## Activity
Which lines of the material hold the word "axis"? Copy each one.

## Given information
· · · · ·
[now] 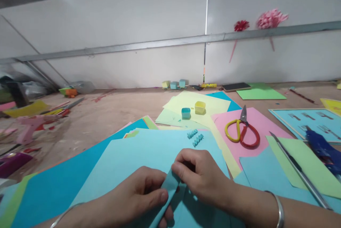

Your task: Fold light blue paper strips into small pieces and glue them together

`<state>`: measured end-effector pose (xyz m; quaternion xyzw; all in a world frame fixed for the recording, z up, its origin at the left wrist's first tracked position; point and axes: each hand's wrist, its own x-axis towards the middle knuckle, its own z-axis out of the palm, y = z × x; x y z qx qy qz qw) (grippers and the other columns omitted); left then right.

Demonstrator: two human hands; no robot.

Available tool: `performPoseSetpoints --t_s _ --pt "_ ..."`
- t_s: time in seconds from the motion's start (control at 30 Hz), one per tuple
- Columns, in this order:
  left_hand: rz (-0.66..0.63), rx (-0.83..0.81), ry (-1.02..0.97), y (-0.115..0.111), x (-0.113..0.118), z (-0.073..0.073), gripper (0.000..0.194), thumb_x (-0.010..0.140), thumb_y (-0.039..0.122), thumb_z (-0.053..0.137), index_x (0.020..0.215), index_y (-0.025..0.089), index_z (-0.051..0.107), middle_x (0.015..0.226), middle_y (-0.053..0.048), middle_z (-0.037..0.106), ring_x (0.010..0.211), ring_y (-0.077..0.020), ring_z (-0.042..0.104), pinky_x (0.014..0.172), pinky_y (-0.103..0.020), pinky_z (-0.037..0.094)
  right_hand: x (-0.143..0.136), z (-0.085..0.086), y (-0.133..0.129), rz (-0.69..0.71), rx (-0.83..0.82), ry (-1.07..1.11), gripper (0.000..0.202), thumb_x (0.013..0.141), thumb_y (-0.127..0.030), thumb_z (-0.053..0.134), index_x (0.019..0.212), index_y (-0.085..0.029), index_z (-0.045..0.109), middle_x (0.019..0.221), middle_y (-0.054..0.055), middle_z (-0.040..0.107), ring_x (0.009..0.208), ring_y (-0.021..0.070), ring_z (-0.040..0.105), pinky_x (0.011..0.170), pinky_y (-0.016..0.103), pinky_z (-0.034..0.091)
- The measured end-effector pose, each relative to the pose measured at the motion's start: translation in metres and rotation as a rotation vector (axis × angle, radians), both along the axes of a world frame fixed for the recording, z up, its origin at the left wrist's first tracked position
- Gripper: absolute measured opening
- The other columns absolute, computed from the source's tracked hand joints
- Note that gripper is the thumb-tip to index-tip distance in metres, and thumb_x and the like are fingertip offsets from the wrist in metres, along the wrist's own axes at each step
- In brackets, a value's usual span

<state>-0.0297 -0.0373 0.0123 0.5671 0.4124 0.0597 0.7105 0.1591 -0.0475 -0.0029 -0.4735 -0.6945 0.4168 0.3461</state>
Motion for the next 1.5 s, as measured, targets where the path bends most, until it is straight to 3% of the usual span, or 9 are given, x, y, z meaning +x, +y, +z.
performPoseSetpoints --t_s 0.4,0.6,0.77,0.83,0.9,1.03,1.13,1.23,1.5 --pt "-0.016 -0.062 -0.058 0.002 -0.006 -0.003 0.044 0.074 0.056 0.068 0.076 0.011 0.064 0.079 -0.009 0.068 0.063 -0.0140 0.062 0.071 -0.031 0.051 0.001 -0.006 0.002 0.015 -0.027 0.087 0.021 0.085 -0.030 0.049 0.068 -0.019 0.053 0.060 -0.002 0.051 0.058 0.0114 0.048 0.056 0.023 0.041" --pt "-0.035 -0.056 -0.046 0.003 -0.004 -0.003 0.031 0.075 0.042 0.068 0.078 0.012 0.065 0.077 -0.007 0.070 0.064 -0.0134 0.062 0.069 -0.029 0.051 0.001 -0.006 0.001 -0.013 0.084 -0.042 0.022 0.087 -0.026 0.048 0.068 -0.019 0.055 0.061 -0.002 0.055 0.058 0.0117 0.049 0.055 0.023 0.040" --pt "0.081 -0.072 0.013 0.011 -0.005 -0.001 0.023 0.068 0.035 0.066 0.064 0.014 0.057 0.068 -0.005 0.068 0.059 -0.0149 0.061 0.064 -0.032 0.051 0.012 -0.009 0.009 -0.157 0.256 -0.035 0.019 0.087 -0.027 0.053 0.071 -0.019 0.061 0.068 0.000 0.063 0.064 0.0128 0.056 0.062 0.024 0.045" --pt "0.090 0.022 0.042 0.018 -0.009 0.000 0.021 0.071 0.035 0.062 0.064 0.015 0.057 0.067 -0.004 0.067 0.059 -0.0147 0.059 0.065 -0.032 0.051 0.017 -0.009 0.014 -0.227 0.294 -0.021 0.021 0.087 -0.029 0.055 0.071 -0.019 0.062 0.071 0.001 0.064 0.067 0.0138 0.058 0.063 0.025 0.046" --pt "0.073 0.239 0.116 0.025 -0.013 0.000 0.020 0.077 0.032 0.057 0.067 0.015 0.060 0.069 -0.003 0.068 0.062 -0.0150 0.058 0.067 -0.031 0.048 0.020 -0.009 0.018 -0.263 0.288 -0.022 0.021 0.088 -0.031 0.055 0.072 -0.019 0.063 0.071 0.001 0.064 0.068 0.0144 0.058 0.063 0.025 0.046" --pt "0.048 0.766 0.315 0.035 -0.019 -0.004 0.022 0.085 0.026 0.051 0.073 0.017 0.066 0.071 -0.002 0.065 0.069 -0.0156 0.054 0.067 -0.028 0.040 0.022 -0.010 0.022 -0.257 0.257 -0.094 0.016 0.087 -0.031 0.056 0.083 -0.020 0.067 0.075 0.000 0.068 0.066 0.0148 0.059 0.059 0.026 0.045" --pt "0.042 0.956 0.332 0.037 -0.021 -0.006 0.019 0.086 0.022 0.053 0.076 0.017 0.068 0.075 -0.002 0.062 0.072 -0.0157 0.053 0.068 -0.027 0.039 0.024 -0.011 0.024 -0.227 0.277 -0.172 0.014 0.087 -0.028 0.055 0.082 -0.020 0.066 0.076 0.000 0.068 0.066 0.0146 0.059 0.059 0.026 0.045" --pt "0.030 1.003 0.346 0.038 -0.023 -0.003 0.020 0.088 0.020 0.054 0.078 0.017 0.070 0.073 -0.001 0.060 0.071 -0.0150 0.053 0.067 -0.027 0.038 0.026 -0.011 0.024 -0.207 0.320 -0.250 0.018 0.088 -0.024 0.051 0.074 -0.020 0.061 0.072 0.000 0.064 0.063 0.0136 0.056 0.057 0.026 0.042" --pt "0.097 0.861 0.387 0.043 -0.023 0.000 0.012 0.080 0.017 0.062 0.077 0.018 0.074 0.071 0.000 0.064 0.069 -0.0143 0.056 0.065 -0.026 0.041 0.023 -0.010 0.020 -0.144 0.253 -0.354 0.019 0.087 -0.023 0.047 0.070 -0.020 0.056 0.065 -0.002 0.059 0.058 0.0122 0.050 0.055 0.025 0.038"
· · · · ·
## Answer below
`<state>`: measured end-effector pose (xyz m; quaternion xyzw; all in a world frame fixed for the recording, z up, its origin at the left wrist's first tracked position; point and axes: each hand's wrist, its own x-axis towards the middle knuckle, its own z-axis out of the palm, y = z × x; x y z qx qy qz qw) (grippers and the other columns omitted); left then right.
- The measured end-effector pose, each relative to the pose measured at the motion's start: translation in metres and rotation as a rotation vector (axis × angle, radians), both along the axes of a world frame fixed for the recording, z up, its origin at the left wrist's first tracked position

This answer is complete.